Gally, che rideva ancora, si alzò dalla sedia andando poi verso di me; mi porse una mano.

Sorridendo, la afferrai, e con un unico movimento, mi tirò su in piedi.

«Mi stai simpatico! Saremo ottimi amici Pive! » Disse lui, mentre ci risedevamo ai nostri posti.

Il resto della giornata lo passai con loro: mi fecero visitare l'intero campus, tutte le classi e tutti i ristoranti più buoni.

Mi parlarono della gerarchia di quella scuola, di come le ragazze del club di ginnastica artistica fossero le comandanti di quel posto e, al loro fianco, i ragazzi della squadra di nuoto e di basket.

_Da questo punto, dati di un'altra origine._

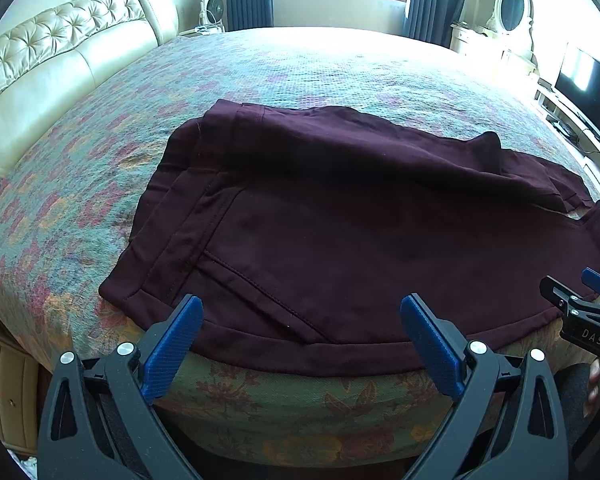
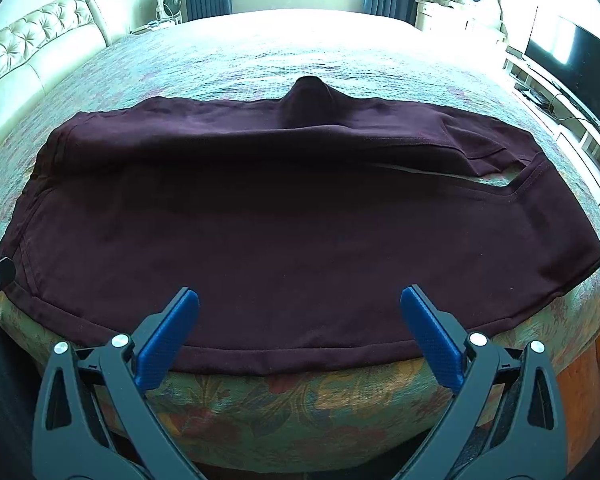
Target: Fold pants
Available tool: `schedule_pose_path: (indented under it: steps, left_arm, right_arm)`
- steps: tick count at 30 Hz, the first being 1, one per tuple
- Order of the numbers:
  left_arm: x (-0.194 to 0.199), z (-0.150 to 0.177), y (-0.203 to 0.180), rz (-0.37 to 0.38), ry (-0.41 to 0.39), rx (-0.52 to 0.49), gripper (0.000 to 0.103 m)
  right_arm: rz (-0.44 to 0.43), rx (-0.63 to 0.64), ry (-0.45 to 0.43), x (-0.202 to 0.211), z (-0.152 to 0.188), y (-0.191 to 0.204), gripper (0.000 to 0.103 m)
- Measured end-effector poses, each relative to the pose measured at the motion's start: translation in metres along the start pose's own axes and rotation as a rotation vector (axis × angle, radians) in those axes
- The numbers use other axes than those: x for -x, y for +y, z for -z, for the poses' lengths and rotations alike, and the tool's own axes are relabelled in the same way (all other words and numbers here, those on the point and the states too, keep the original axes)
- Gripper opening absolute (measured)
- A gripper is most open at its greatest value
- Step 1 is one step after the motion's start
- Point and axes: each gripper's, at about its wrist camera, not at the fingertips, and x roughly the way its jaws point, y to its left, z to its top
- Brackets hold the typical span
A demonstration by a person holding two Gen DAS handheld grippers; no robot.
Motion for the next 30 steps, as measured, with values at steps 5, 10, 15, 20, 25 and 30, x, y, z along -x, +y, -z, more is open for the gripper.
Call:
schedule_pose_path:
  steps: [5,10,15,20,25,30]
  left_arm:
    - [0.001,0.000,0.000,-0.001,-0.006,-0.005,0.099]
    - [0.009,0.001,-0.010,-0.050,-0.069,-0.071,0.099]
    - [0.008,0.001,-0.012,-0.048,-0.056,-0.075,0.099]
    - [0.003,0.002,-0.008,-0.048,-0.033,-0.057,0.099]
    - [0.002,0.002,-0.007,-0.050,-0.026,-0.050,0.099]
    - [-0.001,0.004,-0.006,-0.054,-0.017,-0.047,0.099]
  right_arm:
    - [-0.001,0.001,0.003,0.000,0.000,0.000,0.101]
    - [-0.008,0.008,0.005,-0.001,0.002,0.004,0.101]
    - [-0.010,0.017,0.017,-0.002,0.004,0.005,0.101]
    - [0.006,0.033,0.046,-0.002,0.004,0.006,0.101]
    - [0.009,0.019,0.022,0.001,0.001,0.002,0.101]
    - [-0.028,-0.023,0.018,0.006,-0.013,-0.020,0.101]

A capo di tutto, c'erano un ragazzo e una ragazza.
Lei era la classica e perfetta ragazza, capelli biondi e lisci, con un fisico slanciato e gli occhi chiari.
Gally me l'aveva descritta come una ragazza che si farebbe volentieri.
Brenda l'aveva definita, cito le sue parole, una Troia patentata.

Una ragazza che si faceva tutti, e secondo alcuni voci, era arrivata ad avere un rapporto con un vecchio professore di ginnastica.

Lui invece, era ben diverso dal classico ragazzo, re della scuola.
Era meno sociale, eppure il fatto che fosse il capitano della squadra di nuoto, lo aiutava socialmente.
Andava molto bene a scuola

La scuola che avrei frequentato, era un insieme di indirizzi diversi: dall'ingegneria alla medicina. Dalla psicologia all'artistico.
Non aveva una vera e propria identità. Era un'insieme di scuole.

Avrei frequentato i corsi musicale e, allo stesso tempo, lingue. Mi aveva sempre interessato imparare lingue diverse dall'Inglese allo Spagnolo, che sapevo da quando ero piccolo.

La sera stessa, il mio compagno di stanza non era ancora arrivato e, dopo molto tempo, feci di nuovo quell'incubo.